The three most common causes of errors that the queue manager can report immediately are:
The queue manager can report immediately any errors in the coding of an MQI call. It does this using a set of predefined return codes. These are divided into completion codes and reason codes.
To show whether or not a call is successful, the queue manager returns a completion code when the call completes. There are three completion codes, indicating success, partial completion, and failure of the call. The queue manager also returns a reason code which indicates the reason for the partial completion or the failure of the call.
The completion and reason codes for each call are listed with the description of that call in WebSphere MQ Application Programming Reference. You will also find further information (including some ideas for corrective action) for each completion and reason code in WebSphere MQ Application Programming Reference. You should design your programs to handle all the return codes that could arise from each call.
Your application may be unaware of any interruption if the queue manager to which it is connected has to recover from a system failure. However, you must design your application to ensure that your data is not lost if such an interruption occurs.
The methods you can use to make sure that your data remains consistent depends on the platform on which your queue manager is running:
You should use persistent messages for carrying all data you cannot afford to lose. Persistent messages are reinstated on queues if the queue manager has to recover from a failure. With WebSphere MQ on UNIX systems, MQSeries for OS/2 Warp, and WebSphere MQ for Windows, note that an MQGET or MQPUT call within your application will fail at the point of filling up all the log files, with the message MQRC_RESOURCE_PROBLEM. For more information on log files on AIX, HP-UX, Linux, OS/2, Solaris, and Windows systems, see WebSphere MQ System Administration Guide; for z/OS see WebSphere MQ for z/OS Concepts and Planning Guide; for other platforms, see the appropriate System Management Guide.

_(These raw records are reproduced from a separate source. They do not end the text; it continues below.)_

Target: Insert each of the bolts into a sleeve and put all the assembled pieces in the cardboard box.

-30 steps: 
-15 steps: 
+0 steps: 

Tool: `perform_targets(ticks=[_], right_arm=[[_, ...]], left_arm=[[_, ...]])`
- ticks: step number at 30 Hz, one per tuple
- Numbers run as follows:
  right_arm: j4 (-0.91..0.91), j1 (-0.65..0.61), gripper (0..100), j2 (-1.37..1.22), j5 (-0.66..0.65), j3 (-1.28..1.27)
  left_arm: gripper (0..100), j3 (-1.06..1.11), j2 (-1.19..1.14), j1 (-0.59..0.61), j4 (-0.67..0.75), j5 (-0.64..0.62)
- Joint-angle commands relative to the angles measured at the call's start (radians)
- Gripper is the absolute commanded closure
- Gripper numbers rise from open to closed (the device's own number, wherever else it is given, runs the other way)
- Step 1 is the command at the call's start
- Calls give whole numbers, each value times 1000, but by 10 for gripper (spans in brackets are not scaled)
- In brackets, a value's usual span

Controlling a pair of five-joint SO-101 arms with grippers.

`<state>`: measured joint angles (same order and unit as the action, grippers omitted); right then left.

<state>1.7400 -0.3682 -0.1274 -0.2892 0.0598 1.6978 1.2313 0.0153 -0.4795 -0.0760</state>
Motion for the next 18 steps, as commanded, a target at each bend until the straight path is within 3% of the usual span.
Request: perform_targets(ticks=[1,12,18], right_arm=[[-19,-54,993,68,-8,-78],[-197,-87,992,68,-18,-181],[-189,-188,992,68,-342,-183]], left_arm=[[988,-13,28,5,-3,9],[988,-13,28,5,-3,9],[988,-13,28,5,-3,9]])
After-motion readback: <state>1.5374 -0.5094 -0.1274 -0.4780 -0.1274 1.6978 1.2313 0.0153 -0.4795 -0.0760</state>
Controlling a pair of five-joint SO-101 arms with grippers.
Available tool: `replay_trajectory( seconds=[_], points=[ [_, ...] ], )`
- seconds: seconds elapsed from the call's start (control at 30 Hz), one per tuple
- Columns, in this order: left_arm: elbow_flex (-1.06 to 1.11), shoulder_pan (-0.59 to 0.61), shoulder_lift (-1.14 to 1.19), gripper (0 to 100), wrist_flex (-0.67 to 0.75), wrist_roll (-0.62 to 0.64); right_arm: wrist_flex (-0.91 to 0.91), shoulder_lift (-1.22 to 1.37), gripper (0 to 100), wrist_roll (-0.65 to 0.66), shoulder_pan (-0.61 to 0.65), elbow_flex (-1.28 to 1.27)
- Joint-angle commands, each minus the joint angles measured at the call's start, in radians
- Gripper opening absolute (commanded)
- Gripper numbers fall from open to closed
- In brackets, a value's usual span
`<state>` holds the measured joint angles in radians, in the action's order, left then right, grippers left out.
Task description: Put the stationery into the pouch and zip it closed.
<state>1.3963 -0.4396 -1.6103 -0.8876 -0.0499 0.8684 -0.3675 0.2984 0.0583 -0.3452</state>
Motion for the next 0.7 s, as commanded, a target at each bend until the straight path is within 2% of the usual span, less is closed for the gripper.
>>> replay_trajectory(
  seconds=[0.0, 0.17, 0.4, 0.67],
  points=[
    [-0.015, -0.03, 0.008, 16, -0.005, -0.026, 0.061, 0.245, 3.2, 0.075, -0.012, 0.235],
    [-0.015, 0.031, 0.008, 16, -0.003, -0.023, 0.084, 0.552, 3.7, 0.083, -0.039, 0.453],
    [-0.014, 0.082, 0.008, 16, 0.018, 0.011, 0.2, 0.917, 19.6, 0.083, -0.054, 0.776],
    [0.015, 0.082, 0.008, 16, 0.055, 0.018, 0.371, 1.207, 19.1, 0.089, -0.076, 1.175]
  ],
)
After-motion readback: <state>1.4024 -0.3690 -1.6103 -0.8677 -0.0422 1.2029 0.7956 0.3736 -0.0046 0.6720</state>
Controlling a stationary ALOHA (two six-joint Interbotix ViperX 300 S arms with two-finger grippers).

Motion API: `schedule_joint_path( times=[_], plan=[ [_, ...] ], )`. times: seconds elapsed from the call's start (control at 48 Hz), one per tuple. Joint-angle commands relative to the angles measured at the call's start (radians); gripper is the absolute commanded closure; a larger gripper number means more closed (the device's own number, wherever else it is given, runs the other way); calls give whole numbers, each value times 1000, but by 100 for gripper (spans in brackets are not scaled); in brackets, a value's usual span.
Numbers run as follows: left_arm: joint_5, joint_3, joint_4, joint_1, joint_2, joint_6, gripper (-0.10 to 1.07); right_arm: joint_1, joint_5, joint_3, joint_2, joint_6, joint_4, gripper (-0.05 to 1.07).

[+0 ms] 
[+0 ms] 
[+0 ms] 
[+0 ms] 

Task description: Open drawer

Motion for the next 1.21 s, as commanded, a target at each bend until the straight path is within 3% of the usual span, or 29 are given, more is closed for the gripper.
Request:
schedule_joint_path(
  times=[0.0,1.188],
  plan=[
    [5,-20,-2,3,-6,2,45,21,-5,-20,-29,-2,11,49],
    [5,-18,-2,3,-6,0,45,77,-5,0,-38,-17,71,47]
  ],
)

If the queue manager is stopped by an operator while an application is running, the quiesce option is normally used. The queue manager enters a quiescing state in which applications can continue to do work, but they should terminate as soon as it is convenient. Small, quick applications can probably ignore the quiescing state and continue until they terminate as normal. Longer running applications, or ones that wait for messages to arrive, should use the fail if quiescing option when they use the MQOPEN, MQPUT, MQPUT1, and MQGET calls. These options mean that the calls fail when the queue manager quiesces, but the application may still have time to terminate cleanly by issuing calls that ignore the quiescing state. Such applications could also commit, or back out, changes they have made, and then terminate.
If the queue manager is forced to stop (that is, stop without quiescing), applications will receive the MQRC_CONNECTION_BROKEN reason code when they make MQI calls. At this point you must exit the application or, alternatively, on WebSphere MQ for iSeries, WebSphere MQ on UNIX systems, MQSeries for OS/2 Warp, and WebSphere MQ for Windows, you can issue an MQDISC call.
When you use units of work in your application, if a program cannot successfully process a message that it retrieves from a queue, the MQGET call is backed out. The queue manager maintains a count (in the BackoutCount field of the message descriptor) of the number of times this happens. It maintains this count in the descriptor of each message that is affected. This count can provide valuable information about the efficiency of an application. Messages whose backout counts are increasing over time are being repeatedly rejected--you should design your application so that it analyzes the reasons for this and handles such messages accordingly.
In WebSphere MQ for z/OS, to make the backout count survive restarts of the queue manager, set the HardenGetBackout attribute to MQQA_BACKOUT_HARDENED; otherwise, if the queue manager has to restart, it does not maintain an accurate backout count for each message. Setting the attribute this way adds the penalty of extra processing.
In WebSphere MQ for iSeries, MQSeries for OS/2 Warp, WebSphere MQ for Windows, and WebSphere MQ on UNIX systems, the backout count always survives restarts of the queue manager.
Also, in WebSphere MQ for z/OS, when you remove messages from a queue within a unit of work, you can mark one message so that it is not made available again if the unit of work is backed out by the application. The marked message is treated as if it has been retrieved under a new unit of work. You mark the message that is to skip backout using the MQGMO_MARK_SKIP_BACKOUT option (in the MQGMO structure) when you use the MQGET call. See Skipping backout for more information about this technique.